O presente estudo visa trazer esclarecimentos acerca do esvaziamento do propósito da medida socioeducativa, do ponto de vista prático – casos nos quais o adolescente condenado à MSE vem a ser preso ou condenado à pena incompatível com o caráter ressocializador da medida socioeducativa.
Primeiramente, cumpre destacar que crianças e adolescentes não cometem crimes/contravenções penais, e sim atos infracionais análogos a infrações penais, nos termos do art. 103 do Estatuto da Criança e do Adolescente.
No entanto, as medidas a serem aplicadas variam de acordo com o estágio de desenvolvimento do autor do ato infracional, tendo, nesse ponto, o ECA adotado o critério etário, de modo absoluto, e, a partir deste, a análise das peculiaridades do caso concreto e do indivíduo, a fim de consagrar o princípio da individualização da medida socioeducativa, extraído, por analogia, do art. 5º, inc. XLVI, da Constituição Federal.
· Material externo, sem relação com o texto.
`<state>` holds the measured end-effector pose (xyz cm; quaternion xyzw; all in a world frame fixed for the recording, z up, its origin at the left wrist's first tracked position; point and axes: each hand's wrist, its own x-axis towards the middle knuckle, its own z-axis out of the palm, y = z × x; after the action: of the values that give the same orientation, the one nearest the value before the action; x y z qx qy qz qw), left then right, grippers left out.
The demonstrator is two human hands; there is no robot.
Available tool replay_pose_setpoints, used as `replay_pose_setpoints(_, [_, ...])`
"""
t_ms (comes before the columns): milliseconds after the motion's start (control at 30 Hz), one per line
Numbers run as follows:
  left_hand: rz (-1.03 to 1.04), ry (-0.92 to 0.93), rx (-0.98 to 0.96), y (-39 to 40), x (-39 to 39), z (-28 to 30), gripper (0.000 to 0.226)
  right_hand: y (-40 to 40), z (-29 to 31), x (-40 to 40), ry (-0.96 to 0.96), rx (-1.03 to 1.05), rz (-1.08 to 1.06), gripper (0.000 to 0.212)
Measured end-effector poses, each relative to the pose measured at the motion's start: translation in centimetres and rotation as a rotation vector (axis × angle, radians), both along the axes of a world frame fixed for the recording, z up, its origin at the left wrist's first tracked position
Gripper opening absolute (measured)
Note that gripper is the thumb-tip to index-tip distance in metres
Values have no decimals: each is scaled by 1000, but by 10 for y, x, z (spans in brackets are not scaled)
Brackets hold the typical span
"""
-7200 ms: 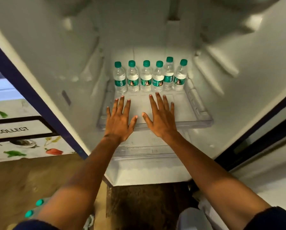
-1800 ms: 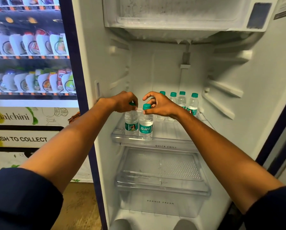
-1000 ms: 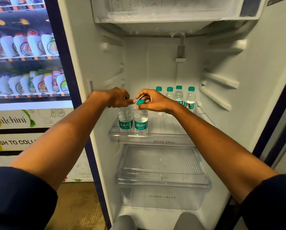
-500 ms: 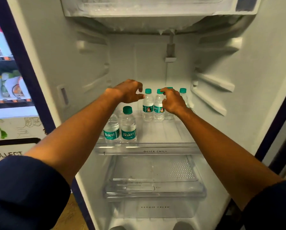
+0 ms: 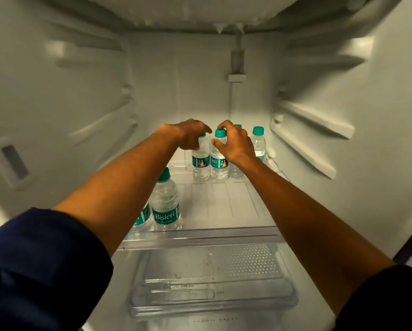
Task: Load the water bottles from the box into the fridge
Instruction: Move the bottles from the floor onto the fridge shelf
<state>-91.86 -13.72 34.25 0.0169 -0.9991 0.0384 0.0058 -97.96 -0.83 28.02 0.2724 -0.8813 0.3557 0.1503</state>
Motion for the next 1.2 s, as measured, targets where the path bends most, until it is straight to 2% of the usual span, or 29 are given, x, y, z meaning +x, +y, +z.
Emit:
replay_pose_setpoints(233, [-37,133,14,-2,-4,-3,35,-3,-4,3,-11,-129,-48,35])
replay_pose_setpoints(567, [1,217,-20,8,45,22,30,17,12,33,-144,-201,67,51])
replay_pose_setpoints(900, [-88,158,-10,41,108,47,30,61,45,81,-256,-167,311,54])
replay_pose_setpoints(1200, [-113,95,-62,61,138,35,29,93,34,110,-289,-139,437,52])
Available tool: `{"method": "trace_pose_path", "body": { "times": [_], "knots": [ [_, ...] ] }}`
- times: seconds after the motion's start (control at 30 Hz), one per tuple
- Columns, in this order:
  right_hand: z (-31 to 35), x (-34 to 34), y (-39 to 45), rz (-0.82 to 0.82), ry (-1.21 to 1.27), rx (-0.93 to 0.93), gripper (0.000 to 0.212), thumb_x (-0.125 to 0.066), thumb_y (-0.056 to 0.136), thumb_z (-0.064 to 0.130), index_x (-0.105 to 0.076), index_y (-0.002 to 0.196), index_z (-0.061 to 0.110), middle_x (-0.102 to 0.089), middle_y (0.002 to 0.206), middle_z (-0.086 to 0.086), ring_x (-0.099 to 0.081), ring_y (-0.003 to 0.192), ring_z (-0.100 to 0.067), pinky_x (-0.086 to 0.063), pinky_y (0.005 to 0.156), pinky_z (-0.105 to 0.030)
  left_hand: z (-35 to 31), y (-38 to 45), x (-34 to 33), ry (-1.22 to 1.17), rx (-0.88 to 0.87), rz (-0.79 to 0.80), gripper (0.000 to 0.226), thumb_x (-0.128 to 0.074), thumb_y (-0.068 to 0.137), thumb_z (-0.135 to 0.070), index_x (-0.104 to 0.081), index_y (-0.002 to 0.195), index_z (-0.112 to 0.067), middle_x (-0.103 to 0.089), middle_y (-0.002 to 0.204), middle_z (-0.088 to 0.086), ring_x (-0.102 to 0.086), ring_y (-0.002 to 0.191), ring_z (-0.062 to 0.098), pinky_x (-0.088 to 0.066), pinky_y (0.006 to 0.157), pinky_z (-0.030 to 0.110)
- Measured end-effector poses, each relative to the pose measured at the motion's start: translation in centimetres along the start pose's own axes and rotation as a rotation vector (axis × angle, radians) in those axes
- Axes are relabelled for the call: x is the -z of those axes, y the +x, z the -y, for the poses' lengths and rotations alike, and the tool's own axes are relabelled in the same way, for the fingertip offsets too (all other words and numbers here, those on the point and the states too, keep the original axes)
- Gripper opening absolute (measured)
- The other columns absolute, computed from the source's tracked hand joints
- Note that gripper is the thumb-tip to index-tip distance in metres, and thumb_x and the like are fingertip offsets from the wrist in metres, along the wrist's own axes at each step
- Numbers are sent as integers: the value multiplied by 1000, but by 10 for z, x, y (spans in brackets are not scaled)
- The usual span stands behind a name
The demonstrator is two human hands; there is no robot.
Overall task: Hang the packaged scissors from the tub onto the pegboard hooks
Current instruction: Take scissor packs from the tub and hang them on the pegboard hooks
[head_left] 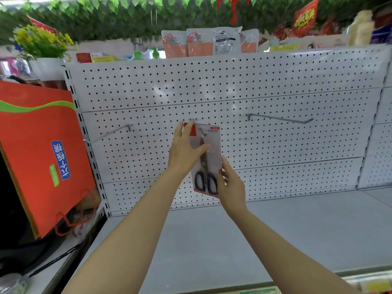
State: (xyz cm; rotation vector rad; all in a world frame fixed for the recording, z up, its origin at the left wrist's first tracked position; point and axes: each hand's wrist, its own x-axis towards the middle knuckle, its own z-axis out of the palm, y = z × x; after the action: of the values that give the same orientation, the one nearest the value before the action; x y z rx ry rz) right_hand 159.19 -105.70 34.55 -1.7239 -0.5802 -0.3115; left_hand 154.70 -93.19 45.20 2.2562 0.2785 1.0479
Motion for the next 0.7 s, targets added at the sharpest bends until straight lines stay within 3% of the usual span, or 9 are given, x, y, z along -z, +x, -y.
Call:
{"method": "trace_pose_path", "body": {
  "times": [0.1, 0.23, 0.37, 0.43, 0.5, 0.6, 0.7],
  "knots": [
    [1, 1, 1, 16, -76, 17, 49, -39, 100, 25, -32, 146, 40, -61, 126, 9, -57, 110, -9, -51, 89, -32, 1, -1, 0, -25, -21, 1, 84, -78, 79, -37, -32, 148, -32, -17, 158, -6, -43, 131, 17, -46, 99, 36],
    [-1, 6, 1, 14, -104, -1, 51, -40, 100, 21, -31, 148, 33, -54, 137, 6, -53, 120, -12, -46, 92, -29, 6, -3, 1, -6, -60, -1, 83, -78, 78, -34, -31, 147, -36, -19, 153, -8, -53, 118, 24, -51, 93, 41],
    [-6, 15, -4, 8, -163, -17, 53, -43, 100, 23, -27, 150, 30, -43, 147, 5, -44, 131, -15, -42, 103, -38, 15, -3, 0, -21, -65, -16, 89, -79, 77, -37, -27, 150, -36, -14, 157, -4, -38, 133, 18, -45, 102, 39],
    [-8, 22, -8, -1, -224, 9, 54, -43, 100, 22, -26, 151, 28, -40, 150, 5, -41, 134, -14, -39, 105, -34, 17, -6, 0, -55, -56, -25, 94, -79, 75, -41, -24, 152, -33, -14, 157, -2, -35, 127, 8, -40, 99, 29],
    [-11, 34, -12, -15, -324, 38, 54, -43, 100, 21, -26, 151, 26, -36, 153, 5, -35, 138, -15, -34, 107, -33, 20, -14, -2, -44, -44, -54, 100, -79, 74, -46, -19, 153, -31, -14, 158, -3, -30, 135, 10, -35, 101, 29],
    [-22, 60, -21, -43, -511, 106, 54, -48, 98, 20, -31, 149, 20, -37, 152, 1, -36, 137, -19, -32, 108, -33, 28, -41, -11, 136, -38, -91, 104, -74, 76, -52, -10, 154, -24, -13, 160, 1, -16, 146, 21, -25, 114, 42],
    [-39, 92, -30, -52, -654, 173, 56, -58, 94, 24, -39, 145, 12, -44, 147, -5, -43, 133, -25, -32, 108, -38, 30, -78, -22, 374, -184, -118, 95, -66, 79, -59, -24, 150, -13, -26, 155, 7, -25, 141, 27, -25, 114, 43]
  ]
}}
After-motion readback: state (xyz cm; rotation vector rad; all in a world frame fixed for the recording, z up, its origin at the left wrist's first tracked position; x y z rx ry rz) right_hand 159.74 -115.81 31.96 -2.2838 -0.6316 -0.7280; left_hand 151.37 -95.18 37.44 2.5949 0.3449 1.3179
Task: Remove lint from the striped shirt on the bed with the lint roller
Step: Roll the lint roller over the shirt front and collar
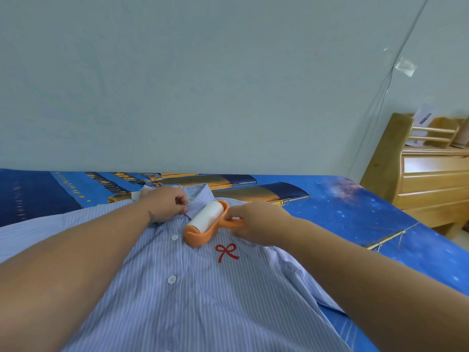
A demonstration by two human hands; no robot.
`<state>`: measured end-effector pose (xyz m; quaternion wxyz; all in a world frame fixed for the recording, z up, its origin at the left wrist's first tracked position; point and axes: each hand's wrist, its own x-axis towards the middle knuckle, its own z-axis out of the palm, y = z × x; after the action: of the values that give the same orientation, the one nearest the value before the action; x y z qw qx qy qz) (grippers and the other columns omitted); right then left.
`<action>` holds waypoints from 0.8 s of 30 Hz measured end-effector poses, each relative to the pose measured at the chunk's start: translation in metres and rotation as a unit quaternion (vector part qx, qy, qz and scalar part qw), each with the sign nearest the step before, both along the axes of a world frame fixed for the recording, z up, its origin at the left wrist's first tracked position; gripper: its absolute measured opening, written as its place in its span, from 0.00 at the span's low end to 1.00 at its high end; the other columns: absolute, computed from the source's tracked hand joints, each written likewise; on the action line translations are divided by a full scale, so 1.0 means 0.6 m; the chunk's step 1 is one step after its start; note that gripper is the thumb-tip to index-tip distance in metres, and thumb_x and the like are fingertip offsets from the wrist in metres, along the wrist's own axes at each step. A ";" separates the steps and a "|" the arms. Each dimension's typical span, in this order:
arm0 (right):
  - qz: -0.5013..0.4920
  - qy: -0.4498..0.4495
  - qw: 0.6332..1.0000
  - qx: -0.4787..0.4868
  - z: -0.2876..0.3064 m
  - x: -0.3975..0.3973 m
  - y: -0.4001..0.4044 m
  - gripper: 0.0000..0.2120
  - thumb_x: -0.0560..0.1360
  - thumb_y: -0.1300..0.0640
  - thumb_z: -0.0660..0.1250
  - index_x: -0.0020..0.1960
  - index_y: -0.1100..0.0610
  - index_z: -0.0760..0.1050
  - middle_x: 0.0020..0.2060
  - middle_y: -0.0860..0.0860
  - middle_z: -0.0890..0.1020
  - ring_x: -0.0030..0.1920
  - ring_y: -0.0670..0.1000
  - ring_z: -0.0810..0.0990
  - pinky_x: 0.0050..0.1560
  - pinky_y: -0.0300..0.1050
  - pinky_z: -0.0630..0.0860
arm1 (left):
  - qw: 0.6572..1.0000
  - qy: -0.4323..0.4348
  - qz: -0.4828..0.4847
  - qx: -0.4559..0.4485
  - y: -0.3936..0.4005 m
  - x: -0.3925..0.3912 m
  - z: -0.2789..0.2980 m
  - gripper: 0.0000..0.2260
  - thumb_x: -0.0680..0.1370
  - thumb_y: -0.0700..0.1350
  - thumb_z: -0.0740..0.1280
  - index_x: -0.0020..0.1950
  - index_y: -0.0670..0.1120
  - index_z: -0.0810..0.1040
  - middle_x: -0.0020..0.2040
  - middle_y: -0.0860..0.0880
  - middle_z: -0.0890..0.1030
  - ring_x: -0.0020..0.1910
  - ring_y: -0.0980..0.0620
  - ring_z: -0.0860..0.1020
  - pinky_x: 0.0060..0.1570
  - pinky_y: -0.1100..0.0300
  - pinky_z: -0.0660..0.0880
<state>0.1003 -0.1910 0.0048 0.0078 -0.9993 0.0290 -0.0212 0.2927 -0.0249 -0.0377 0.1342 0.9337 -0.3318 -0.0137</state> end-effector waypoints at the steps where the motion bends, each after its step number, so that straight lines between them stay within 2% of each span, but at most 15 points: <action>1: -0.001 -0.001 1.000 0.015 0.001 -0.010 -0.007 0.11 0.78 0.44 0.57 0.54 0.45 0.76 0.38 0.49 0.78 0.40 0.53 0.75 0.32 0.42 0.66 | 1.000 -0.008 0.007 -0.003 -0.002 -0.001 -0.002 0.07 0.76 0.58 0.65 0.40 0.59 0.74 0.40 0.62 0.76 0.48 0.56 0.75 0.55 0.53 0.68; 6: -0.007 0.026 0.999 0.031 0.018 -0.070 -0.046 0.09 0.76 0.42 0.61 0.52 0.42 0.77 0.39 0.44 0.79 0.40 0.48 0.75 0.41 0.45 0.73 | 0.997 -0.055 0.056 0.012 -0.012 -0.010 -0.010 0.07 0.78 0.56 0.61 0.44 0.57 0.75 0.43 0.59 0.78 0.48 0.56 0.73 0.67 0.46 0.55; 10: -0.027 0.059 0.998 0.017 0.039 -0.121 -0.072 0.11 0.75 0.40 0.62 0.53 0.41 0.77 0.37 0.40 0.77 0.38 0.43 0.74 0.42 0.42 0.73 | 0.992 -0.089 0.086 0.023 -0.018 -0.018 -0.010 0.08 0.79 0.55 0.60 0.44 0.55 0.75 0.43 0.56 0.81 0.50 0.54 0.77 0.70 0.42 0.48; 13: -0.032 0.104 0.994 -0.017 0.059 -0.156 -0.089 0.11 0.74 0.44 0.66 0.56 0.39 0.75 0.42 0.40 0.78 0.38 0.41 0.73 0.40 0.39 0.70 | 0.988 -0.116 0.099 0.032 -0.021 -0.027 -0.009 0.08 0.79 0.54 0.60 0.42 0.55 0.75 0.41 0.55 0.81 0.50 0.53 0.76 0.70 0.42 0.47; 17: -0.052 0.159 0.984 -0.066 0.086 -0.185 -0.106 0.14 0.73 0.47 0.68 0.58 0.38 0.74 0.39 0.38 0.75 0.36 0.39 0.72 0.40 0.39 0.70 | 0.988 -0.116 0.098 0.028 -0.015 -0.043 0.002 0.09 0.79 0.52 0.60 0.41 0.54 0.75 0.42 0.55 0.80 0.53 0.52 0.76 0.70 0.44 0.50; 20: -0.069 0.192 0.976 -0.075 0.120 -0.198 -0.118 0.12 0.73 0.46 0.67 0.55 0.37 0.75 0.38 0.39 0.77 0.33 0.37 0.75 0.37 0.36 0.69 | 0.989 -0.117 0.086 -0.001 0.003 -0.060 0.021 0.07 0.79 0.48 0.60 0.45 0.55 0.77 0.48 0.53 0.80 0.55 0.49 0.75 0.66 0.46 0.59; 22: -0.094 0.186 0.978 -0.017 0.145 -0.203 -0.123 0.06 0.73 0.42 0.66 0.50 0.34 0.75 0.39 0.42 0.81 0.29 0.35 0.77 0.33 0.35 0.74 | 0.990 -0.121 0.048 -0.055 0.011 -0.089 0.038 0.07 0.79 0.47 0.61 0.52 0.52 0.78 0.53 0.49 0.79 0.56 0.46 0.74 0.57 0.50 0.70; 24: -0.121 0.161 0.976 0.080 0.161 -0.204 -0.122 0.07 0.71 0.36 0.65 0.48 0.33 0.76 0.38 0.44 0.83 0.28 0.40 0.80 0.28 0.35 0.75 | 0.987 -0.098 -0.058 -0.111 0.015 -0.138 0.054 0.07 0.78 0.45 0.61 0.50 0.49 0.79 0.50 0.49 0.78 0.54 0.48 0.75 0.52 0.52 0.73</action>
<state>-0.0223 -0.2641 0.1012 0.0806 -0.9750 0.1517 0.1412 0.2099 -0.0162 -0.0051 0.2031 0.8891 -0.3960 0.1073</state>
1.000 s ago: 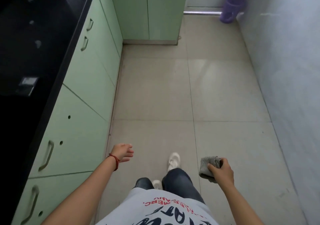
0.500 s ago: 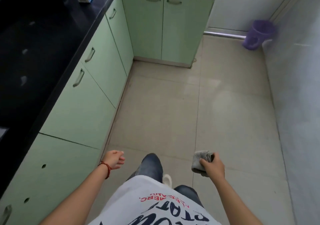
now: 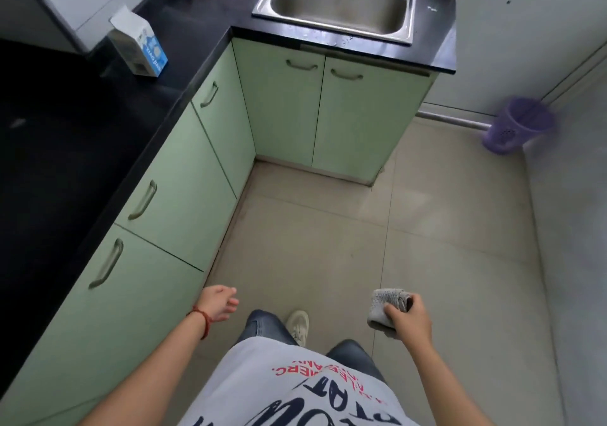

Em outras palavras, a criança (até 12 anos de idade incompletos) que venha a cometer um ato infracional (e seja condenada), poderá sofrer a aplicação das medidas de proteção previstas no art. 101 do ECA:
Art. 101. Verificada qualquer das hipóteses previstas no art. 98, a autoridade competente poderá determinar, dentre outras, as seguintes medidas:
I - encaminhamento aos pais ou responsável, mediante termo de responsabilidade;
II - orientação, apoio e acompanhamento temporários;
III - matrícula e freqüência obrigatórias em estabelecimento oficial de ensino fundamental;
IV - inclusão em programa comunitário ou oficial de auxílio à família, à criança e ao adolescente;
IV - inclusão em serviços e programas oficiais ou comunitários de proteção, apoio e promoção da família, da criança e do adolescente; (Redação dada pela Lei nº 13.257, de 2016)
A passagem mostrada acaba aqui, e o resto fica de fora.